And the same **** is still happening!!!!!!!


----------



## Yard Ape (7 Sep 2001)

The fact that a course is shorter means that instructors do not have time to correct disciplinary problems and follow-up on the correction.  It means that there is not sufficient time for candidates to be introduced and adapted to the military lifestyle.  It means that time on QL3 courses is lost to teaching or reteaching what should alraedy be known by all Army soldiers!  It means that soldiers are arriving at their home units (after a QL3) not knowing how to dig a fire trench, fire a machine gun, or throw a grenade!

   Yard Ape


----------



## ender (7 Sep 2001)

At my unit the 16 day QL2 people came home knowing almost nothing.  Some of them didn‘t know how to reassemble a rifle bolt.  They had no idea how to do a right dress or even come to attention properly.  Let alone fieldcraft.  On CAC (the one week summer ex) we tried to teach them some of the stuff they missed.

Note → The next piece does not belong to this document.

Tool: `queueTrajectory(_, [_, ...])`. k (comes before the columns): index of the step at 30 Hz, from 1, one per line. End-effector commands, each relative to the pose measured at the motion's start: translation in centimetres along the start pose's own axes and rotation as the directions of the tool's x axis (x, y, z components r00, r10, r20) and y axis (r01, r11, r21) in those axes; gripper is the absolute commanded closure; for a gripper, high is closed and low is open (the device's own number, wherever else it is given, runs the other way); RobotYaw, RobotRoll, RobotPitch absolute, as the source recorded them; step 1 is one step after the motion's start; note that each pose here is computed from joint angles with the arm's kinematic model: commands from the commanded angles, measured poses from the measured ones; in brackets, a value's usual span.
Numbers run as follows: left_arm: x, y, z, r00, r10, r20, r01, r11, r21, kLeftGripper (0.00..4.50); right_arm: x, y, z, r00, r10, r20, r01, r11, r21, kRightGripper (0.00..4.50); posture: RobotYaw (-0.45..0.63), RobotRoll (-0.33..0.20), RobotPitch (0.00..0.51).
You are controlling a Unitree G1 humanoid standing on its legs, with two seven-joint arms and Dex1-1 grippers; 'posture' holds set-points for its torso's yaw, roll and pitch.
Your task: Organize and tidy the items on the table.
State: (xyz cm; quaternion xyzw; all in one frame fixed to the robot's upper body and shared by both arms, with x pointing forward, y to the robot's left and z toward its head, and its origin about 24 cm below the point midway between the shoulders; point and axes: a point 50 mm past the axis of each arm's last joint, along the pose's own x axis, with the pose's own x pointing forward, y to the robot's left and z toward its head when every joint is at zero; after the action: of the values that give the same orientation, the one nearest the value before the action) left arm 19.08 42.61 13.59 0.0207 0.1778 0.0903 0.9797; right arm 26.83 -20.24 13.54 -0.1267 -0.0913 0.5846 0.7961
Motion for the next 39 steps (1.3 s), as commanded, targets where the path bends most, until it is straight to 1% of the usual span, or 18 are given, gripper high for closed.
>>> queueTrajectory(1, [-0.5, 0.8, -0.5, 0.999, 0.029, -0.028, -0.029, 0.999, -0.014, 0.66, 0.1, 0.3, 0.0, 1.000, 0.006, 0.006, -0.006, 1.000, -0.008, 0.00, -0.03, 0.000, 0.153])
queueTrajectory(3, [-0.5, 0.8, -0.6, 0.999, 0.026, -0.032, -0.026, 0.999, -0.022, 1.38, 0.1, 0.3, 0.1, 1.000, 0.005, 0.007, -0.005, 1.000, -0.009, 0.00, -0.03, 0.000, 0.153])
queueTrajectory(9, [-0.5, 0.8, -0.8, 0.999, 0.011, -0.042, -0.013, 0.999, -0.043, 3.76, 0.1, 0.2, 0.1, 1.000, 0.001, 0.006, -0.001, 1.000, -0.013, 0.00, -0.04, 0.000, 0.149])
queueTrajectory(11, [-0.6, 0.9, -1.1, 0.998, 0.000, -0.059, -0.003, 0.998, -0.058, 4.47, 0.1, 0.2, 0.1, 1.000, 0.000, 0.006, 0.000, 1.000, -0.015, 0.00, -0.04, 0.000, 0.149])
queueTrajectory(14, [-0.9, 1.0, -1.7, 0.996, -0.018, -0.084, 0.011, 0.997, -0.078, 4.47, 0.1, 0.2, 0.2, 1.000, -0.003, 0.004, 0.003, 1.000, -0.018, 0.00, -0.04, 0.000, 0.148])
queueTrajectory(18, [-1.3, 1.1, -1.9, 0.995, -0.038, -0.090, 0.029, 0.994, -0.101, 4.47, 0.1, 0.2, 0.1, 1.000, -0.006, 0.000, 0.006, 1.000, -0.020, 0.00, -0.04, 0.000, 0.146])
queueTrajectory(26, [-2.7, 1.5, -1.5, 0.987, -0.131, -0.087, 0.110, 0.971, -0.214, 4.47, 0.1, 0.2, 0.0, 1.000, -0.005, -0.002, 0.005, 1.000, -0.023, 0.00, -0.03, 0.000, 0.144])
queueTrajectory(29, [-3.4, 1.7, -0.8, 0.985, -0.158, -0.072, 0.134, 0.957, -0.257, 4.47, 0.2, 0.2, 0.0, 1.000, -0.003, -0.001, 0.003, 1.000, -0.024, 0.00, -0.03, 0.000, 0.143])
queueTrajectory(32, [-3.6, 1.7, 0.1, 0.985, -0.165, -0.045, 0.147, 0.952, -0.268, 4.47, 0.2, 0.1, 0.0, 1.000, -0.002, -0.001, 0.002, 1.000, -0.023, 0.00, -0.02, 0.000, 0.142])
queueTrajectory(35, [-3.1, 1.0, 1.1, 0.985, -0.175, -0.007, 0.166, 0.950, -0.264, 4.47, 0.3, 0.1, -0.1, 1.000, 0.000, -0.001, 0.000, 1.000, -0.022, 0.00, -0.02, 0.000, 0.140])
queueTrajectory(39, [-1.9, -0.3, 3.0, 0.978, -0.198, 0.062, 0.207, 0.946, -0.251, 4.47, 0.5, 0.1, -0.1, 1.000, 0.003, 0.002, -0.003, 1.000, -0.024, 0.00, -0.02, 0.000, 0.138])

I know that the engineers had to take booby traps and most of mine warfare (and some of bridging) of the 3‘s course in order to fit heavy weapons and grenades.  People in support trades never get the heavy weapons training yet are still expected to pass MLOC.


----------



## McG (7 Sep 2001)

Of all the reserve engineer QL3 courses run in Gagetown this summer, the one which graduated candidates of the highest standard was the one which took all of its candidates form the block QL2 course.  They started the course more prepared than candidates who had graduated a weekend QL2 course.

On a seperate note, there were candidates who voluntarily withdrew from the block QL2 course because friends had told them that the weekend course run by thier home unit would be easier.


----------



## Master Blaster (8 Sep 2001)

Once more into the fray!

This thread (standards of QL2/3) has lasted for so long in so many guises that it could almost constitute a web page all by itself.

Obviously this is a topic that embraces the very core of our exsistence as professional soldiers (full/part time not withstanding) and makes us all a little uncomfortable when in a ‘civilized‘ discussion (without all the table pounding, life threatening and swearing a good mess debate could muster) about the subject.

A great many people on this page have had many years of TI to establish their opinions regarding this topic and become incensed when challenged by calm reason and logic.  I know, I‘m one of them.

I believe that this stems from our (my) passion for a system that HAS worked in the past and feels (again, that emotional stuff) that the system has become a shell of its‘ former self and that we (I) fear for its‘ current memberships‘ survival in the operational fields of the future.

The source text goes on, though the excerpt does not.